Wes Moore wasn’t born a troublemaker. But it didn’t take long for him to become one.
“I was on academic and disciplinary probation by the time I was 8, 9 years old… and when I was 11 was the first time I felt handcuffs on my wrists.”
Realizing where her only son was headed, Wes’s mother took a bold and expensive step. She enrolled him in a military school that would ultimately save him and set him on a path he never could have imagined.
The boy in handcuffs who ran away from that school 5 times, would go on to become a Rhodes scholar studying at Oxford, a bestselling author…and a champion of other children growing up in fear like him.
“I had felt the possibility of death, tickling my neck like the blade of a guillotine, as long as I could remember… I feared that one day I’d be the one running from the gun—or holding it.”
Wes’s journey from the dangerous streets to immense success became the subject of his bestselling book The Other Wes Moore, a chronicle of his childhood journey, which put him in the media spotlight and led him to found BridgeEdU.
BridgeEdU is an innovative educational experience with a mission to help young people succeed and make the right choices through education and awareness, supported by parents, teachers, and mentors.
Wes says he once thought people were the products of their environment, but now understands that people are the products of their expectations, and the expectations others have of them.

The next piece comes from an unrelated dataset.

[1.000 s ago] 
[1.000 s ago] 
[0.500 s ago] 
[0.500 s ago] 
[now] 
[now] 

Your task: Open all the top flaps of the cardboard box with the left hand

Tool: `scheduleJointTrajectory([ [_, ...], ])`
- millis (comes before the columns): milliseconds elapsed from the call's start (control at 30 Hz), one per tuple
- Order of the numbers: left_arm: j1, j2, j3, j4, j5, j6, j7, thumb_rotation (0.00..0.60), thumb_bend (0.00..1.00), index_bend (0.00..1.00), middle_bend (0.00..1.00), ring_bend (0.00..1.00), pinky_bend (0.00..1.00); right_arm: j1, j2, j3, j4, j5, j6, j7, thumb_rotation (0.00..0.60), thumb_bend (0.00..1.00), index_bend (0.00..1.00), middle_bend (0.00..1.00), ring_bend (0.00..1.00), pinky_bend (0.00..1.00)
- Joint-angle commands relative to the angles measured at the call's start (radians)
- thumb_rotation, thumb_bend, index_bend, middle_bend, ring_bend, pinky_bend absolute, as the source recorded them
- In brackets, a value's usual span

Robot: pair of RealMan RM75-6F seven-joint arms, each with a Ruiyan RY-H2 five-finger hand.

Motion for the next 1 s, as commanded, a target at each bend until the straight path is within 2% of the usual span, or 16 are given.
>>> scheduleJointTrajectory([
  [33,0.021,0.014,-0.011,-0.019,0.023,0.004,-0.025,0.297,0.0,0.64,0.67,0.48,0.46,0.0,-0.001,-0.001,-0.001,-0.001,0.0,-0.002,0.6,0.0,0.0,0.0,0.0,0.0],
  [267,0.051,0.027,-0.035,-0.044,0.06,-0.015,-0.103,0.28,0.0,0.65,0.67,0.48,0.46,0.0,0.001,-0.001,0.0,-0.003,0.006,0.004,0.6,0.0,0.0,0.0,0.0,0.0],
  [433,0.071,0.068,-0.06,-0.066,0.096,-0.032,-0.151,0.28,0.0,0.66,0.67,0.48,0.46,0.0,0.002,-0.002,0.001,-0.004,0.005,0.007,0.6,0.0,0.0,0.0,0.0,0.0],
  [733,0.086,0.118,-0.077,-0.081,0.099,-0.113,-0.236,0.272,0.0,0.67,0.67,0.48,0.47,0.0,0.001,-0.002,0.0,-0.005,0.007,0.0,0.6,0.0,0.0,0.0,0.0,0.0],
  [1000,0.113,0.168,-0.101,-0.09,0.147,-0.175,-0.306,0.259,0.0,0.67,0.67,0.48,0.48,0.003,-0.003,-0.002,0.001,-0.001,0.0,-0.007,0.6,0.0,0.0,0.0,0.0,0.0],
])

““I honestly think that the most dangerous gap we have in our society is the expectation gap…What we envision, and how hard we're willing to work at it, can really make all the difference as to where we end up."
BridgeEdU reinvents the freshman year of college in a way that engages students in real-world internships and service-learning opportunities, in addition to mentoring in core academic classes, like math, writing and communications.
In his second book, The Work: My Search for a Life That Matters, just released this month, Wes picks up his own story and those of others who have gone in search of a life that matters.
“When you find that, you will find your greatest joy, and you’ll find your point in being here in the first place.”